- What is required: The answer is the set of lines that include "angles", copied from the data below.

————

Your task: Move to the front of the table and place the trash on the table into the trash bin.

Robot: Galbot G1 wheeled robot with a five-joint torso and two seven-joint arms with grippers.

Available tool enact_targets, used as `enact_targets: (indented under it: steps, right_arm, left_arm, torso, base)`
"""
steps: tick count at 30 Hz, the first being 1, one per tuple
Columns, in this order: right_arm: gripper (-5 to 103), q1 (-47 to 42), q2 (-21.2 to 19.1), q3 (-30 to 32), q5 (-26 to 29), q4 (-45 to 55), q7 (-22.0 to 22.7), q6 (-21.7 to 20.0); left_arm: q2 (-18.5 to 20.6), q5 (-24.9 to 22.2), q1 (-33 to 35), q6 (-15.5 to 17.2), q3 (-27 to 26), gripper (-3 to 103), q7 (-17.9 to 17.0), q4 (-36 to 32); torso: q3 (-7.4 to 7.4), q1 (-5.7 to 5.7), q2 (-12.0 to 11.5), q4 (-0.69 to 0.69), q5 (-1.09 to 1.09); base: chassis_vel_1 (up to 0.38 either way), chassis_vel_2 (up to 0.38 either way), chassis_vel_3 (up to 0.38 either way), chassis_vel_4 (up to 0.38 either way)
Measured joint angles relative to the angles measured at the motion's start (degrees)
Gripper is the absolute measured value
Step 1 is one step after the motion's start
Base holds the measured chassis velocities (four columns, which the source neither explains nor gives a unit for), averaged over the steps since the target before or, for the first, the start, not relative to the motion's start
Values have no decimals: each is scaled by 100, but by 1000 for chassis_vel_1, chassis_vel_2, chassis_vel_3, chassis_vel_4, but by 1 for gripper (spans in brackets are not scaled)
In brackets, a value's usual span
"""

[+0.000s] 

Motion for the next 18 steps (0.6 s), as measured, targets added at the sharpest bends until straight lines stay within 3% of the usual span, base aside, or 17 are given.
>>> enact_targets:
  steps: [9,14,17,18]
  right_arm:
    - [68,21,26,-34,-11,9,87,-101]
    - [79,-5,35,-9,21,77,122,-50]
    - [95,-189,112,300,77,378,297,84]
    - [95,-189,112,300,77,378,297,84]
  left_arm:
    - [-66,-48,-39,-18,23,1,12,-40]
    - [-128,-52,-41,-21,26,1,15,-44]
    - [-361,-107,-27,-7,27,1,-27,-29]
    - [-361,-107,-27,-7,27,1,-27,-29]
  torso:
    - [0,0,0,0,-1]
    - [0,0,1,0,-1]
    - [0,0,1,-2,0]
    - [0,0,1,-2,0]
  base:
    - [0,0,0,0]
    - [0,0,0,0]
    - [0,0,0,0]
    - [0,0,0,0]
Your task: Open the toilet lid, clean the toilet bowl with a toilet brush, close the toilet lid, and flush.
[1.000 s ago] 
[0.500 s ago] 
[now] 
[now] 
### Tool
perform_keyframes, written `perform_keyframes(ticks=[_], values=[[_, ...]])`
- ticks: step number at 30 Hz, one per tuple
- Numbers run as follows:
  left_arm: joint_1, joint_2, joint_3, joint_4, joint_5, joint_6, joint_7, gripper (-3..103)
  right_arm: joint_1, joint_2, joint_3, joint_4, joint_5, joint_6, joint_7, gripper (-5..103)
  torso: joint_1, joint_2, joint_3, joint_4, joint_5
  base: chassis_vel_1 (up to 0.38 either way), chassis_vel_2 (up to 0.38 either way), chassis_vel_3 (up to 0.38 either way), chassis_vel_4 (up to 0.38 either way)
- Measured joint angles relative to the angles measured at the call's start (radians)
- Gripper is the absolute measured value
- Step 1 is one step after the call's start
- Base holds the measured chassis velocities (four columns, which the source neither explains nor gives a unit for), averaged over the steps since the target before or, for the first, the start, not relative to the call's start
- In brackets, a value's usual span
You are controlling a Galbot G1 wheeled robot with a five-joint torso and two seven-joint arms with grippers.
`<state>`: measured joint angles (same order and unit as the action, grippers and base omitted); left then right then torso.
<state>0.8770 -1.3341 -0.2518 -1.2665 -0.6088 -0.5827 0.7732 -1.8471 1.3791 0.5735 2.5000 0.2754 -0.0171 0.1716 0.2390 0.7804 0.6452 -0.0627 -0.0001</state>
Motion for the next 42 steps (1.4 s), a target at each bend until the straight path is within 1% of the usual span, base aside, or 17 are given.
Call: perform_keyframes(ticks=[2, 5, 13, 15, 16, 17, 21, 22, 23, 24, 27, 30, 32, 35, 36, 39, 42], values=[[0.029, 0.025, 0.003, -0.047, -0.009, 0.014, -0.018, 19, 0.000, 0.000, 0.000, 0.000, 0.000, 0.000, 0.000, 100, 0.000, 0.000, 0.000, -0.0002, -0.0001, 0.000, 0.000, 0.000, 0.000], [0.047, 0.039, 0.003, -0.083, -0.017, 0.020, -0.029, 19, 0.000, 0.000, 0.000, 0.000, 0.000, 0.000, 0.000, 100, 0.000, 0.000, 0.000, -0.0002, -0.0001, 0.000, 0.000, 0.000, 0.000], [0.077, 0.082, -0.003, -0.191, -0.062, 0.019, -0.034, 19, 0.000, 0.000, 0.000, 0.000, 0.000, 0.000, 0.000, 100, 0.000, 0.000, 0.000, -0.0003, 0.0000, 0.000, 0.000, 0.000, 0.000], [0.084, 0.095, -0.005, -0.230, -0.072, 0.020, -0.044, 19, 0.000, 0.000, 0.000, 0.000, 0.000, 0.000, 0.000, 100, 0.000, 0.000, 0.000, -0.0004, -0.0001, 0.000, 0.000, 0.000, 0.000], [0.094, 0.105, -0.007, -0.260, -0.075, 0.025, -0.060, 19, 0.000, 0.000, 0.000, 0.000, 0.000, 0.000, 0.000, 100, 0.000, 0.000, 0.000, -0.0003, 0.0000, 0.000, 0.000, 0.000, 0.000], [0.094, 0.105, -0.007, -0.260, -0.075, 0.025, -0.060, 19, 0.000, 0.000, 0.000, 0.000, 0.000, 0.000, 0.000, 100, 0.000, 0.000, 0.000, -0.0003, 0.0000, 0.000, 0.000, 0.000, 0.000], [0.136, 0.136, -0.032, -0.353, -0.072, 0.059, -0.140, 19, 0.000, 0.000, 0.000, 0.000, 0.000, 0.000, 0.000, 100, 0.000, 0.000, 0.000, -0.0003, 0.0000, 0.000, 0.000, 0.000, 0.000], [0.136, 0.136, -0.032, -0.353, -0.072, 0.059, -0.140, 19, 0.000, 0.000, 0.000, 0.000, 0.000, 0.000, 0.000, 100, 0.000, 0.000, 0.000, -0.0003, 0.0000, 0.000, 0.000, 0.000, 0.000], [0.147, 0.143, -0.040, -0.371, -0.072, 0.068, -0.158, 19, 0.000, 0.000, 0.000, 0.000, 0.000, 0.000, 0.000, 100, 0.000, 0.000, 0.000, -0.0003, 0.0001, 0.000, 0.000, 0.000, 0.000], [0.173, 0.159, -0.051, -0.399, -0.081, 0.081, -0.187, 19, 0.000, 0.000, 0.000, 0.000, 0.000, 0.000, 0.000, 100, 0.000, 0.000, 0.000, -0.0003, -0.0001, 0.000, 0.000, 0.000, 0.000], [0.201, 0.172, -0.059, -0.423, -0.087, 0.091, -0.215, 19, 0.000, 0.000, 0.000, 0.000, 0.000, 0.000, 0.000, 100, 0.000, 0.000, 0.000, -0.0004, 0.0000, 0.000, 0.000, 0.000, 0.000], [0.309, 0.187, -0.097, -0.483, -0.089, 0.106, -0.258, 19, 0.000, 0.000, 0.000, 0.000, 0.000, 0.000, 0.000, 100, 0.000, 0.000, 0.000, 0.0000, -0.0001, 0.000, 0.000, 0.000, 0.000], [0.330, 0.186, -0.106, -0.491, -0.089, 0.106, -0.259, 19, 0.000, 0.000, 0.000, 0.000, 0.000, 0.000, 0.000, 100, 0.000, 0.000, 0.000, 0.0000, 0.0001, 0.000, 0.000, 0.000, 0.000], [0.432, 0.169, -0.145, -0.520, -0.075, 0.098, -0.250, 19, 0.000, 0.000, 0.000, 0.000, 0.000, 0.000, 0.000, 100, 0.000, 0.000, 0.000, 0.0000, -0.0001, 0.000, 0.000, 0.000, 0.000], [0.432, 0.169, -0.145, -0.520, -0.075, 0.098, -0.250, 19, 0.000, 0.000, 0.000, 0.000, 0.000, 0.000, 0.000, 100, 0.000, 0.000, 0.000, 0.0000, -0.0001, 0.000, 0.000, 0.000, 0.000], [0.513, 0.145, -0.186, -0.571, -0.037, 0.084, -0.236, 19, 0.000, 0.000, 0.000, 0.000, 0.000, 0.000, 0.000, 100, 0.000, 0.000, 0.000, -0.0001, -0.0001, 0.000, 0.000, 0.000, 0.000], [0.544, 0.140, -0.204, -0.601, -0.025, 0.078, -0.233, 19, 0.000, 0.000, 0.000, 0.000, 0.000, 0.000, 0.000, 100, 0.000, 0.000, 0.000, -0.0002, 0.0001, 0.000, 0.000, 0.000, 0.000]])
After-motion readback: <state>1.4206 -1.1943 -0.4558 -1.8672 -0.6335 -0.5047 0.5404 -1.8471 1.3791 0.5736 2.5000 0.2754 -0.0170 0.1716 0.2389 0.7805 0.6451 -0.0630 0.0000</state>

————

- Answer to the problem:
Measured joint angles relative to the angles measured at the motion's start (degrees)
- Measured joint angles relative to the angles measured at the call's start (radians)
`<state>`: measured joint angles (same order and unit as the action, grippers and base omitted); left then right then torso.

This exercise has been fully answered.